Wednesday, January 20, 2010

Guilty of Living


"There's no way to rule innocent men. The only power any government has is the power to crack down on criminals. Well, when there aren't enough criminals one makes them. One declares so many things to be a crime that it becomes impossible for men to live without breaking laws. Who wants a nation of law-abiding citizens? What's there in that for anyone? But just pass the kind of laws that can neither be observed nor enforced or objectively interpreted -- and you create a nation of law-breakers -- and then you cash in on guilt" (Ayn Rand, Atlas Shrugged)

During the 1930s and 1940s it was illegal for a person of Jewish descent to work or to be alive in Germany. And before this, it was illegal for Jews to work or live in Russia. And before that it was illegal for Catholics to participate in many aspects of life in England, such as politics or education. English Catholics paid higher taxes too for their "sin." And before that is was illegal in many places to be a Protestant in a Catholic country. And before that it was illegal to be a Jew or Christian in the Roman Empire.

And not so long ago it was illegal for a person with high melanin to eat, travel, live in many neighborhoods, own guns, or go to school in many areas of the United States of America. One religious leader, Dr. Martin Luther King, Jr. is highly admired and celebrated for leading the battle to abolish the laws and sick mindset of those who fear those born with blessed bodies that produce more melanin.

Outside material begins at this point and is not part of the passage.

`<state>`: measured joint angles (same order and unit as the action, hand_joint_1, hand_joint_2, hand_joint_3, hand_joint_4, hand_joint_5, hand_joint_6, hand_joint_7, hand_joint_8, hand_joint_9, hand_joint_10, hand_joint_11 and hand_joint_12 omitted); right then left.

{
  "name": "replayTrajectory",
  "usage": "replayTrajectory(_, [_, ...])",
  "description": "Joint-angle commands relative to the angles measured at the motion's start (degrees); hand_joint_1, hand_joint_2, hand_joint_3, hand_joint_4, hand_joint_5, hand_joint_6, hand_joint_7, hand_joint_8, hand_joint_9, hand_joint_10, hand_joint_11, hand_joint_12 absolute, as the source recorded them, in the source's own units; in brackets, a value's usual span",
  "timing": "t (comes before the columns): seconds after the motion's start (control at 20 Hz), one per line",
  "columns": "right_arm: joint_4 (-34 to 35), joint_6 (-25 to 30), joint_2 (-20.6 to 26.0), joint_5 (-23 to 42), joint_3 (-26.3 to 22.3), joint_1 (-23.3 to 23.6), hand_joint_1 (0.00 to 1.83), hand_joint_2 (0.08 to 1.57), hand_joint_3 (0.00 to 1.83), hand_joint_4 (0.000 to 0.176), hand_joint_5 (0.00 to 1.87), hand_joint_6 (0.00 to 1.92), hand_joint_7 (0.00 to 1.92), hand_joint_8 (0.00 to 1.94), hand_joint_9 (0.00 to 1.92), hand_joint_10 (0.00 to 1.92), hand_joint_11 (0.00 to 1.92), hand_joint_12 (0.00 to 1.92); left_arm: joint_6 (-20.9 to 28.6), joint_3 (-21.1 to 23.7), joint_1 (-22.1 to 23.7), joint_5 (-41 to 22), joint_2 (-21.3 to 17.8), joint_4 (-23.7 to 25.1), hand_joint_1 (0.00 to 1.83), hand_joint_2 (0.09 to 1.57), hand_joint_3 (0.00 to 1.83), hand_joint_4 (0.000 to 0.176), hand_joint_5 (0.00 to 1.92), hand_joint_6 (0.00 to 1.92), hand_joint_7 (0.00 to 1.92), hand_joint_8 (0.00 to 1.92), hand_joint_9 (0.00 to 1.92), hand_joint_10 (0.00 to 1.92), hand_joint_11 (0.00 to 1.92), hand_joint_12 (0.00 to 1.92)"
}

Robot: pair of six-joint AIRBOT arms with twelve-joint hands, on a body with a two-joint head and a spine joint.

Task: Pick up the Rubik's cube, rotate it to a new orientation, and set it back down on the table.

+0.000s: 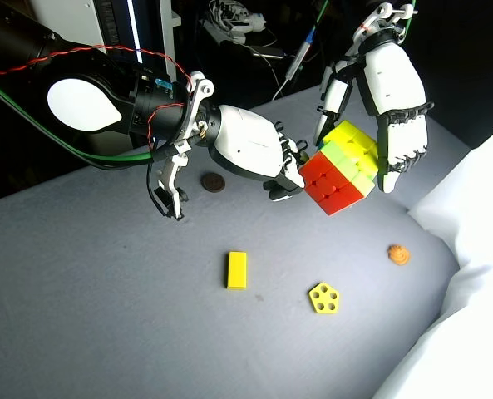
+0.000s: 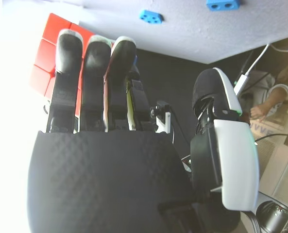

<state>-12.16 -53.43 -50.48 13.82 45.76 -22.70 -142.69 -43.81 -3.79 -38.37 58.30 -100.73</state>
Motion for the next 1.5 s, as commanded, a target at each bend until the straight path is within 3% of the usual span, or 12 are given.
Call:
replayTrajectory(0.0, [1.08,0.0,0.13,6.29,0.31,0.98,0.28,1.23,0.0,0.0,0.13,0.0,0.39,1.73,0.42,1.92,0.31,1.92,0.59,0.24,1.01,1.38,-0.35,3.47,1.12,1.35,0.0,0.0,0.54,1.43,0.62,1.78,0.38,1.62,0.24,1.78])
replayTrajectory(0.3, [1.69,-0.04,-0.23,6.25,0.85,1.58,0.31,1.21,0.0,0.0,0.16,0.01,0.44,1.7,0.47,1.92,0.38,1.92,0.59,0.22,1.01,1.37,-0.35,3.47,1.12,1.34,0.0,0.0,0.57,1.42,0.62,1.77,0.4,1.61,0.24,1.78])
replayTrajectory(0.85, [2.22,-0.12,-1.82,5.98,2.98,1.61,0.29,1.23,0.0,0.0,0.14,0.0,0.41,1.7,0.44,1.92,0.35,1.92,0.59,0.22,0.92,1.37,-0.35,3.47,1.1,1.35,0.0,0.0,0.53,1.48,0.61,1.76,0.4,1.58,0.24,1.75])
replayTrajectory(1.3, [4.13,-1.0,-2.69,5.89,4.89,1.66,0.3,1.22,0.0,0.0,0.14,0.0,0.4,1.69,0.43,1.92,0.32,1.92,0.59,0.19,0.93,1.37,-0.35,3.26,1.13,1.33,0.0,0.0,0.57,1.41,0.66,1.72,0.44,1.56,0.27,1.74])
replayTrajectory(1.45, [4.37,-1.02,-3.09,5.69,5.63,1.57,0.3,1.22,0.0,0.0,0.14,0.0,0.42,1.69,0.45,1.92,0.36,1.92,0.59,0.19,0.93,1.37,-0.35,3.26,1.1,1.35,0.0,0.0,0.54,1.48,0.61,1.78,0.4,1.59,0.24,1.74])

It was believed, and still is by many highly "educated" people with academic degrees, that certain groups of people were a danger to society and would contaminate the health of all. These specially designated and despised groups were often forcefully sterilized for being poor, sickly, or unwed.

These laws of the past which made innocent people into guilty criminals to be hunted down and eradicated were not correct then, nor are they ever. Those who broke the law, those who ignored these heinous laws are heroes.

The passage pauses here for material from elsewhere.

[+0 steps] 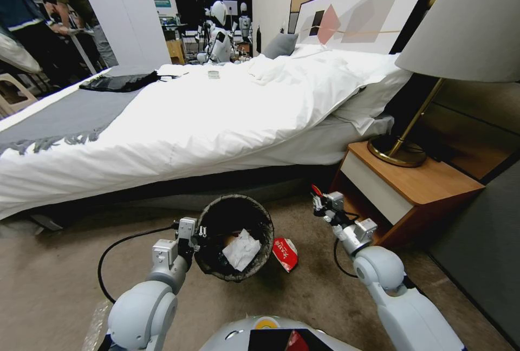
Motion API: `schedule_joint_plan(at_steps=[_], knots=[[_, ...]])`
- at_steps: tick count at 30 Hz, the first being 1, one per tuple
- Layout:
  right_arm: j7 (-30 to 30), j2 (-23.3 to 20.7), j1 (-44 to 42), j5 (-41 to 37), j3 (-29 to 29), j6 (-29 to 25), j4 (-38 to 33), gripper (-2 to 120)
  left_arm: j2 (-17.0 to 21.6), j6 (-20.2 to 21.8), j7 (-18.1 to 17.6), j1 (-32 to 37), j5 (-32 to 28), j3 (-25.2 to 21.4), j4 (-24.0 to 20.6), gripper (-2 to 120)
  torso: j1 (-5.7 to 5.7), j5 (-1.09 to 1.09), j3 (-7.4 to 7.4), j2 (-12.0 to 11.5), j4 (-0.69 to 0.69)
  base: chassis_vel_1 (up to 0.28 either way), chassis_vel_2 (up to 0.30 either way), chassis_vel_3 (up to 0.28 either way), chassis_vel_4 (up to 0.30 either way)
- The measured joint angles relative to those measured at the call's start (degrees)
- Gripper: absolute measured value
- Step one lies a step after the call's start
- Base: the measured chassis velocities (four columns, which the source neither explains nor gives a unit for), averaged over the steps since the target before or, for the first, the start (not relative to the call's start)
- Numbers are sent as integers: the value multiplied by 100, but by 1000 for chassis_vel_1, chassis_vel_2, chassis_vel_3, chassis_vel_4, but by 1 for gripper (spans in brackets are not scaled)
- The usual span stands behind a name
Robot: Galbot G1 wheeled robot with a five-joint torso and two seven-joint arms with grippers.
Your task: Pick up the trash bin, then pick up the garbage from the floor and place it into the trash bin.
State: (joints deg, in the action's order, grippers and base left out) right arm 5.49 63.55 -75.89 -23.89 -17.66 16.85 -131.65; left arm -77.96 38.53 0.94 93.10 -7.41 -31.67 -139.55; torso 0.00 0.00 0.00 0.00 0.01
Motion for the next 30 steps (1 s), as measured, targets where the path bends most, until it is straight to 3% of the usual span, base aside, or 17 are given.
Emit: schedule_joint_plan(at_steps=[7,18,30], knots=[[301,41,233,-54,641,297,-108,0,32,0,26,-49,-42,30,51,1,0,-1,0,0,-1,0,0,0,0],[268,266,899,-65,1897,639,-147,0,26,0,35,-72,-41,29,89,1,0,0,0,0,0,0,0,0,0],[268,225,888,122,2281,654,-47,0,0,0,34,-86,-18,46,120,1,0,0,0,0,-1,0,0,0,0]])
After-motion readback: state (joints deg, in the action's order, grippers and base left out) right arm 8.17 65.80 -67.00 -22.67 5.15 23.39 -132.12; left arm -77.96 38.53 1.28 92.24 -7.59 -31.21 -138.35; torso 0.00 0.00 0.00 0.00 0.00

Will you break the law to defend the dignity of life?

image: Carrie Buck (Paul B. Popenoe, "The Progress of Eugenic Sterilization," Journal of Heredity,25:1 (1934), 23). In the 1924 case of Buck v. Bell the U.S. Supreme Court agreed that it was constitutionally and scientifically correct for the state of Virginia to forcefully sterilize those it hated, including three generations of Buck women.

Carrie's mother, Emma, was sterilized for the crime of being poor and abandoned by the father of her children. Carrie was placed in foster care, and raped at age 17 by the nephew of her foster parents, thus becoming pregnant. Accused of the crime of being a seductive and feeble-minded female it was decided that upon the birth of her child she be sterilized to protect society from the danger she posed to the health and safety of others.

The case of Buck v. Bell, which established the precedence of science's justness and love of life, helped to enforce sterilizations all across the U.S., and gave the the Nazis of Germany a foundation upon which to base their own laws. Buck v. Bell still stands and has NEVER been overturned, never been declared unconstitutional or unlawful by the lawmakers, BUT because it is considered illegal in the hearts and minds of the citizens it has not been observed.

Carrie Buck's daughter, Vivian, was adopted by Carrie's former foster parents and also sterilized. Vivian died at the age of eight. Carrie lived on and married. There was nothing feeble-minded about her. She was the victim of the feeble-minded and feeble-hearted.